When you are running distributed applications such as Hadoop or Storm a key success factor is gaining meaningful operational insights into what’s happening in your cluster environments.

Graphite is popular backend tool to collect system and application metrics that will help you achieve that level of understanding – be it during development or for running your applications in production. To get you started with metrics collection via Graphite I have documented the instructions for a basic setup of Graphite. As a bonus we will build our own RPMs to create the foundation for automated deployments of this Graphite setup via tools like Puppet and Chef.

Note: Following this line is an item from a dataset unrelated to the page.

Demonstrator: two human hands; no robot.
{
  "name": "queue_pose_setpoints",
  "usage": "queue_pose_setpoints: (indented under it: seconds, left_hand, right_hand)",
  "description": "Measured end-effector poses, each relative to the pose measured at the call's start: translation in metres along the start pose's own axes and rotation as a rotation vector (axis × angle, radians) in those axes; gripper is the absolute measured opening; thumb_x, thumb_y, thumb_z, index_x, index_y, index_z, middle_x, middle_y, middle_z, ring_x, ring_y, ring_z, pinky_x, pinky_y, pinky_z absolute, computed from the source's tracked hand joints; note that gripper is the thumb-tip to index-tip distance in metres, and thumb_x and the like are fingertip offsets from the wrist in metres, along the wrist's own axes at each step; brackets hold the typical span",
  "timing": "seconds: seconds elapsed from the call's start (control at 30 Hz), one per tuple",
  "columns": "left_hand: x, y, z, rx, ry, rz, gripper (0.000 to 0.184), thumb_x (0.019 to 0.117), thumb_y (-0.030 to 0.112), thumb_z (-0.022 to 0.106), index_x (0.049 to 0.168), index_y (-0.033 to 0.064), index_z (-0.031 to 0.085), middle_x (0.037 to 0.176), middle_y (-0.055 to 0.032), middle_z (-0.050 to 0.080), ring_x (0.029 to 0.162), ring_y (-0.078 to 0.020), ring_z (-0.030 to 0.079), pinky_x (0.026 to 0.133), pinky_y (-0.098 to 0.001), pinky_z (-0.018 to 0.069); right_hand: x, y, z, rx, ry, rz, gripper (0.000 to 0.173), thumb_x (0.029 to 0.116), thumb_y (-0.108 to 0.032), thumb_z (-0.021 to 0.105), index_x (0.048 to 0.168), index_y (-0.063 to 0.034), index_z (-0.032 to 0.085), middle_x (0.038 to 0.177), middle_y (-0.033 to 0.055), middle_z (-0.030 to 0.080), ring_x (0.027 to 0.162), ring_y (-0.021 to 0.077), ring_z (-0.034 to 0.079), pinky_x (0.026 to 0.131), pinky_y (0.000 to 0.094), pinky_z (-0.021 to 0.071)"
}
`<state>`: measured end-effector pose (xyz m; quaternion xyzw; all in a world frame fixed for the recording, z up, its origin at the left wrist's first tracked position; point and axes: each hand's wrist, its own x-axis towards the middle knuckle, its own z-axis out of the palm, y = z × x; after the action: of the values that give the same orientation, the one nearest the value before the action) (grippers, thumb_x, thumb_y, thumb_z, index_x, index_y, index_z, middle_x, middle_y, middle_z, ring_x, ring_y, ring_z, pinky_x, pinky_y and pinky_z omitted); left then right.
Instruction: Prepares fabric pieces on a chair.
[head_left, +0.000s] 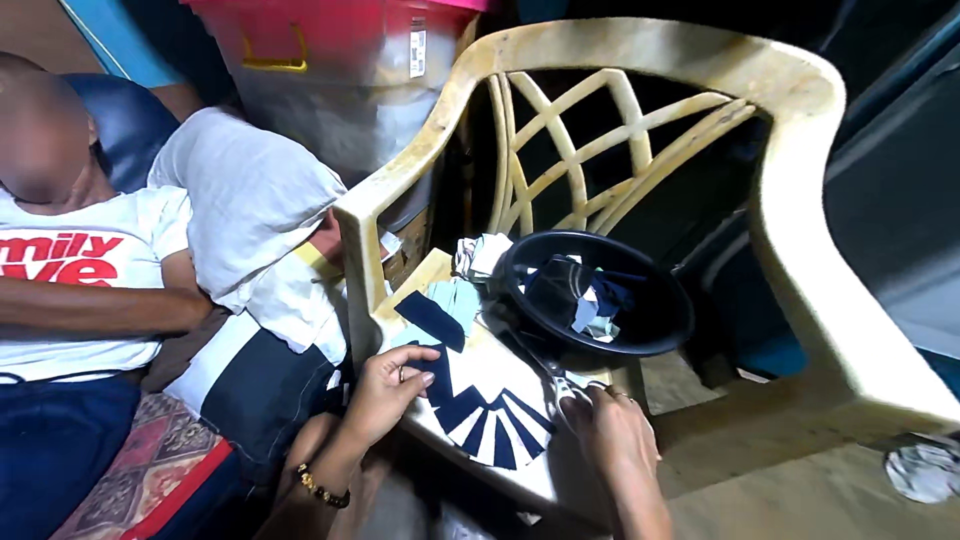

Update Mar 2014: I have released Wirbelsturm, a Vagrant and Puppet based tool to perform 1-click local and remote deployments, with a focus on big data related infrastructure such as Apache Kafka and Apache Storm. Thanks to Wirbelsturm you don't need to follow this tutorial to manually install and configure a Graphite server. Simply uncomment the monitoring_server section in your wirbelsturm.yaml, then run vagrant up monitor1, and you have deployed your first Graphite server. You can find Wirbelsturm on GitHub.
Update Feb 2014: I have released a Puppet module to easily deploy Graphite: puppet-graphite. This module automates most of the manual tasks listed in this article. You can find puppet-graphite on GitHub.
The latest version of these setup instructions for Graphite is always available at https://github.com/miguno/graphite-supervisord-rpm.

What we want to do

We will install and configure Graphite 0.9.x via RPMs on RHEL 6 and run it under process supervision with supervisord.

In further detail:

  • We will build RPM files for Graphite (which does not provide any offically). This allows a smooth transition to a config management tool such as Puppet or Chef to automate deployments.
  • We will use gunicorn to run graphite-web, Graphite’s web frontend. By default it will listen on http://localhost:8080/ after installation.
  • We rely on supervisord to run – and start/stop – the Graphite-related daemons gunicorn and carbon-cache (the latter daemon collects the actual stats data from other applications).

Once installed you can collect metrics from your applications and infrastructure tools, and add visually appealing dashboards on top of Graphite to add (meaningful) lipstick to Graphite’s default web frontend:

Figure 1: Visualization of Graphite data with Team Dashboard (image courtesy of Team Dashboard)

Versions

The instructions below are based on and have been tested with the following software versions:

Building RPMs for Graphite 0.9.10

We are using fpm to build our own RPMs for Graphite.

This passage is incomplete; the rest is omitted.